Puisque Sapa c’est sympa, on y retourne.

Il nous faut du frais, du vert, de la montagne à grimper et des courbatures dans les mollets !!

Trajet en car

Cette fois-ci : aller et retour en car. Départ 6h, arrivée 12h30, Retour à 16h, arrivée 22h à Hanoi (merci Sapa Express !). Quelques films dans l’ordinateur pour faire passer le temps, Sapa nous voilà !

Le Sapa Paradise View, l'hôtel aux propriétaires les plus gentils de tout le Vietnam

Cette fois-ci nous changeons d’hôtel. Le Sapa Paradise View a une vue sublime sur les montagnes, mais la chambre a un style …comment dire… pas à notre goût !! Nous faisons disparaitre dans le placard les fleurs en plastique et les coussins poilus, les mugs fleuris et autres fanfreluches à pampilles.

Tout d’un coup, nous sommes dans un nid d’aigle, ambiance chalet, avec une vue à 180 degrés sur les montagnes et zero vis-à-vis sur des centaines de km.

Le rêve.

Au-delà de la vue, l’hôtel nous surprend par la gentillesse et la générosité de ses propriétaires : carte lisible des environs, recommandation pour un scooter de qualité, corbeille de fruits et vin de Dalat dans notre chambre, smoothie à la banane et gâteau à l’œuf pour le goûter, double petit-déjeuner pour Monsieur, sandwich pour le retour en car… les attentions n’en finissent plus !

Direction la Cascade de l'Amour

Après avoir loué un scooter un peu (beaucoup) moins asthmatique que la dernière fois, nous retrouvons Pai, notre guide.
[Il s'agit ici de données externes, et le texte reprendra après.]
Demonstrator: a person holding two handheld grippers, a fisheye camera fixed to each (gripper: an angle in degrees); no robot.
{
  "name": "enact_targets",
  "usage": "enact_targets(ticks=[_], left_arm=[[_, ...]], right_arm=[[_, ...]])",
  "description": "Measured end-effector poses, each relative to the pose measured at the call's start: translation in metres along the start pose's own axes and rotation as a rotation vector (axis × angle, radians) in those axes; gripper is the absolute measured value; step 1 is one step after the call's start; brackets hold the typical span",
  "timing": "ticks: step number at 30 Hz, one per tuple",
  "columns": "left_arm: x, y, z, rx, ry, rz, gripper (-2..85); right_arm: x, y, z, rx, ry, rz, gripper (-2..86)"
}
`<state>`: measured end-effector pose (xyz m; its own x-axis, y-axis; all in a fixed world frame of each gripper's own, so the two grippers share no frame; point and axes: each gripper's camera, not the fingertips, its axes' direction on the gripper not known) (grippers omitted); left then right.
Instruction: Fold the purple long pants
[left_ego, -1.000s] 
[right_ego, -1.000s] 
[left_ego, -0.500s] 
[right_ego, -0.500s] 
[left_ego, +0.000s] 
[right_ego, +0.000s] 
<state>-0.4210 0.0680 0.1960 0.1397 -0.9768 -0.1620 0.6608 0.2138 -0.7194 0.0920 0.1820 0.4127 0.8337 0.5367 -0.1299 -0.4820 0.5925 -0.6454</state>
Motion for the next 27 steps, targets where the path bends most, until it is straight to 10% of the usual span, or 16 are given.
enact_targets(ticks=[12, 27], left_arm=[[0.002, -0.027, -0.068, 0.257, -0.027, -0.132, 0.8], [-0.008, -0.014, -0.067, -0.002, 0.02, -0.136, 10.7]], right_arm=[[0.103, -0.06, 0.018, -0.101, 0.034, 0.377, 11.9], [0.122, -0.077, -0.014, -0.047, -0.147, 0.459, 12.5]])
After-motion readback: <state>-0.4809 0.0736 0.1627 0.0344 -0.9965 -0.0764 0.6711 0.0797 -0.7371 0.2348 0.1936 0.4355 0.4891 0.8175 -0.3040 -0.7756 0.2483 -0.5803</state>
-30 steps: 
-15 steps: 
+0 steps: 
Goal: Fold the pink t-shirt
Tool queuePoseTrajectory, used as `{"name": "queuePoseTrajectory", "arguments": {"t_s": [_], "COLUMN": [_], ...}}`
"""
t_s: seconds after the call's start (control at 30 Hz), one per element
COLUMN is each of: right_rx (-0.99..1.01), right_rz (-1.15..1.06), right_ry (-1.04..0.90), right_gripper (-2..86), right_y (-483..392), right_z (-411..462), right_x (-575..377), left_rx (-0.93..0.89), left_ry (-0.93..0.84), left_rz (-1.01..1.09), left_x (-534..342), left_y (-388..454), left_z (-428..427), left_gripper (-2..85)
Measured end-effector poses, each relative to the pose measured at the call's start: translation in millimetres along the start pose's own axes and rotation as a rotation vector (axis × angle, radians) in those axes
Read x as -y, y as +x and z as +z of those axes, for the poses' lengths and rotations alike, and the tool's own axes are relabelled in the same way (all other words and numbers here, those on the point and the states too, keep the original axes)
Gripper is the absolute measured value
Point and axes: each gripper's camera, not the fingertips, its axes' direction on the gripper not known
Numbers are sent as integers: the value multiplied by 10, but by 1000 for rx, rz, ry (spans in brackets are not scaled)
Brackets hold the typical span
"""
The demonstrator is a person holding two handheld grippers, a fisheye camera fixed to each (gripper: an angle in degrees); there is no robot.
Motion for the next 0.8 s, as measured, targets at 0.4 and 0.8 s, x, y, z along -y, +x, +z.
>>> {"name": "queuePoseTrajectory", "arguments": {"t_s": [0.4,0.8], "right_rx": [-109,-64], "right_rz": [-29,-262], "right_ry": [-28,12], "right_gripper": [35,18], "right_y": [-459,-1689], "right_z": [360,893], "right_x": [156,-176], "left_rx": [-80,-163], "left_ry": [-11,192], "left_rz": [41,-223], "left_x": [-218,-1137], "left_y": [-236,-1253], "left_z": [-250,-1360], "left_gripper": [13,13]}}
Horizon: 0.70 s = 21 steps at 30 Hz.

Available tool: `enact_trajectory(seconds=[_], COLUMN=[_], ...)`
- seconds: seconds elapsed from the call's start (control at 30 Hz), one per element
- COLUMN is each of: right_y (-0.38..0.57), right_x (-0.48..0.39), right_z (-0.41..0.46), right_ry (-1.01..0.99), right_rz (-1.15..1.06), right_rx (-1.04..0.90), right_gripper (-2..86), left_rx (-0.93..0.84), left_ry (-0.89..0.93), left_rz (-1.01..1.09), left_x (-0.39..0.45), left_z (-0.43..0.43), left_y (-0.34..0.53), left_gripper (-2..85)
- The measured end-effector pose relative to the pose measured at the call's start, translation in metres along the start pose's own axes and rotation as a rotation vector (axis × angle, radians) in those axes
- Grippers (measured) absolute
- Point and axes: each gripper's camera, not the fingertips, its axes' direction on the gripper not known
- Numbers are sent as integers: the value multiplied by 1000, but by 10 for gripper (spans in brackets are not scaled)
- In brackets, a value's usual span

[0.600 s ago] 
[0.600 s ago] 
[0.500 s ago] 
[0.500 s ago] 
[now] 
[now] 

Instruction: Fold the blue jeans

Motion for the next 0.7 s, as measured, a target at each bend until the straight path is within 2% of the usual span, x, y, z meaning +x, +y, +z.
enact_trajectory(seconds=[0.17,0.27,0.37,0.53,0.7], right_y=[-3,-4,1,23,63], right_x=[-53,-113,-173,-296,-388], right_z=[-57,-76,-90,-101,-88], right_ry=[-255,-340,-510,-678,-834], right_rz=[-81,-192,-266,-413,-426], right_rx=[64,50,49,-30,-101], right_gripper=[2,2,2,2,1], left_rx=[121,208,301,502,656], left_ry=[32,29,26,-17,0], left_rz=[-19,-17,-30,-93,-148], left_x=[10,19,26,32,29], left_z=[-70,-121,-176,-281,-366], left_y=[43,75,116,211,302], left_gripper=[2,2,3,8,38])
Cette fois-ci, elle n’est pas en tenue Hmong mais en pantalon de soie noire et k-way étudiant bleu avec un chevron blanc.

A trois sur le scooter, nous partons vers la Cascade de l’Amour (Thac Tinh Yeû). C’est un de ces sites protégés, comme le village de Cat Cat, où il faut payer pour entrer dans la zone, puis suivre le chemin balisé avec la foule des autres visiteurs. C’est une sorte de parc d’attraction mais en forêt, une « forêt d’attraction » !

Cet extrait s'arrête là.